_WORK INSTRUCTION_
Transcribe only the lines of the listing below from the one holding "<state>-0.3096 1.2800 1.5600" through the one holding "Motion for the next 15", inclusive, without any change.

_DATA SUPPLIED_

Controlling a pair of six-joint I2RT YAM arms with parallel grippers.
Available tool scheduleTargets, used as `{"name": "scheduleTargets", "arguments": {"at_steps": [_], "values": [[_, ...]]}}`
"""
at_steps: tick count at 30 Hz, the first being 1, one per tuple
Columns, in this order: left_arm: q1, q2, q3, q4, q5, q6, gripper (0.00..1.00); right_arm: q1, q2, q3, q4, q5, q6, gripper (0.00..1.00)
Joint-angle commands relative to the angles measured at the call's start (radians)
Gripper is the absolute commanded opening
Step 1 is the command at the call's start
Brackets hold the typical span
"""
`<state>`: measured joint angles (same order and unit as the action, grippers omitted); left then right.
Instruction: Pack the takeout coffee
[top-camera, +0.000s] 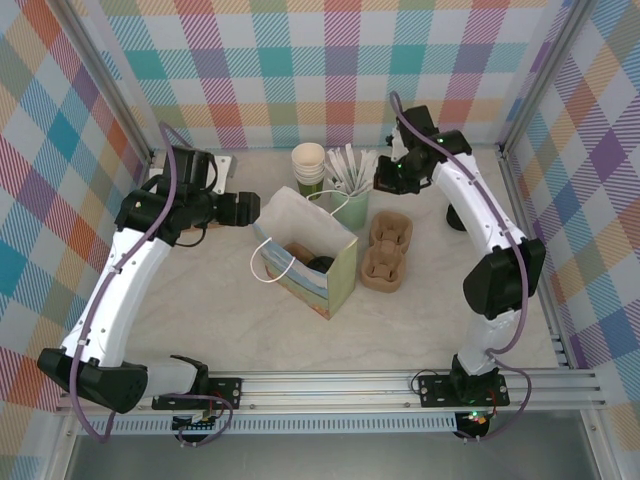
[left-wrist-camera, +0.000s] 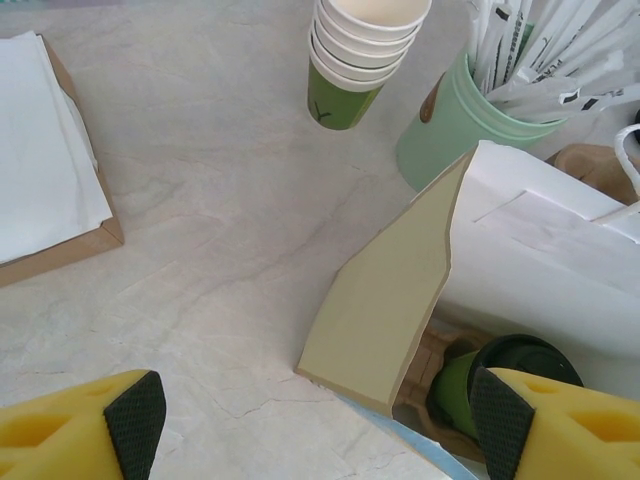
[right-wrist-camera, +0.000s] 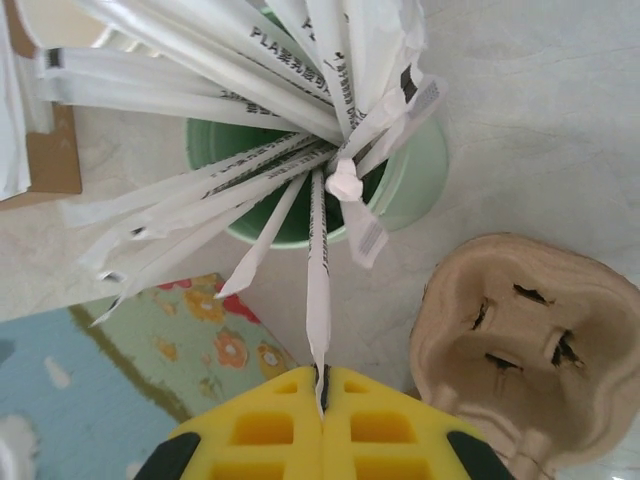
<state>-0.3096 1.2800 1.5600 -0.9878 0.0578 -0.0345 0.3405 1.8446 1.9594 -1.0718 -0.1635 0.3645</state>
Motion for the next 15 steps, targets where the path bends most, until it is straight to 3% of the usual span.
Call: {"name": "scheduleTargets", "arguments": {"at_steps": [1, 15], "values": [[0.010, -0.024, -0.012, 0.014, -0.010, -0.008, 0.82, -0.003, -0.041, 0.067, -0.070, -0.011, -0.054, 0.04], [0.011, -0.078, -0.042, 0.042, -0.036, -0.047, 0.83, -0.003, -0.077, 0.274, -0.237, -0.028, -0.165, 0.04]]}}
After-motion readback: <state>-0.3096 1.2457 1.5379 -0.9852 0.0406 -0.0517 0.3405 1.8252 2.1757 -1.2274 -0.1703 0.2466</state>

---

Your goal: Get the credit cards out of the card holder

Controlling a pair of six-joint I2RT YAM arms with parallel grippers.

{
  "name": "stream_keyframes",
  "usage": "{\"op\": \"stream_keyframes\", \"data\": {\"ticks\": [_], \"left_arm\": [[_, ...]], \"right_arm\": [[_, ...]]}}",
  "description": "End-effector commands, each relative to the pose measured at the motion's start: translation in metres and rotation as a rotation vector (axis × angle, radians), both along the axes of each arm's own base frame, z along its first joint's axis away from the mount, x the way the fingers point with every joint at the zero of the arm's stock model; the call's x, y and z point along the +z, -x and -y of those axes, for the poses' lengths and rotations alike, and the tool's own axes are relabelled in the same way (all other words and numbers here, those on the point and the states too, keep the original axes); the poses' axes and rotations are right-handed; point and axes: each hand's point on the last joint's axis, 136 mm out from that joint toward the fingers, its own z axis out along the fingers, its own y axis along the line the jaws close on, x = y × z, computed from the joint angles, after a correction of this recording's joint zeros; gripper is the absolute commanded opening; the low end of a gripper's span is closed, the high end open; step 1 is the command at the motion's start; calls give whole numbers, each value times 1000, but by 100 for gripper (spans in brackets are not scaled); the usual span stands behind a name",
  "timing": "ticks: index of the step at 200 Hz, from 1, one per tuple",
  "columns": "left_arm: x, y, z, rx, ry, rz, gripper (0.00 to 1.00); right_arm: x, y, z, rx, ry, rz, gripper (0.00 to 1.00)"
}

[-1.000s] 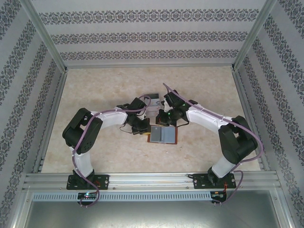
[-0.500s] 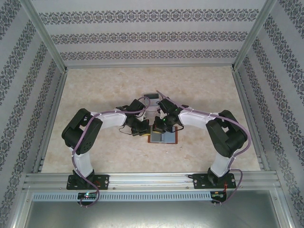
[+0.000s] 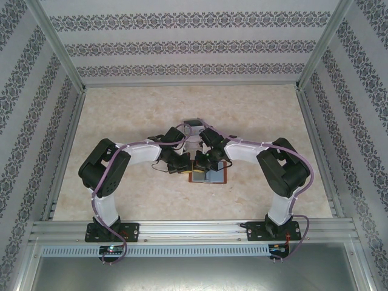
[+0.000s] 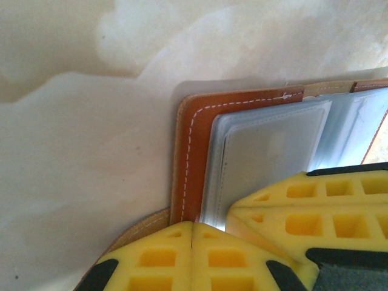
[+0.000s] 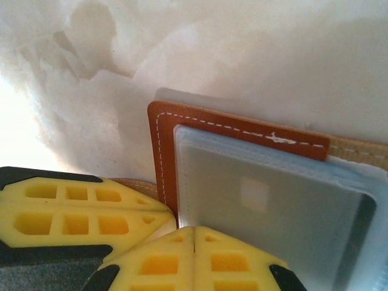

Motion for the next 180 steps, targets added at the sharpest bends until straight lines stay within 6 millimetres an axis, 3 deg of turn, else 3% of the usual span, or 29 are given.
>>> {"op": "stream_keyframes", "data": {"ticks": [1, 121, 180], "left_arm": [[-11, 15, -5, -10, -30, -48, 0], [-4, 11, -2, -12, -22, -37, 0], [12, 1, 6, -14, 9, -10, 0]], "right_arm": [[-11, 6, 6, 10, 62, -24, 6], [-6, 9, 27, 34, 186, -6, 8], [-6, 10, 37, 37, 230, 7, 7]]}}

_EXPECTED ANSWER_
<state>-0.3096 1.2800 1.5600 -0.9878 0.0578 -0.0345 0.3405 1.8446 1.9594 -1.0718 -0.1635 0.3645</state>
Motion for the next 15 steps, targets where the path bends most, until it is straight to 3% of the usual span.

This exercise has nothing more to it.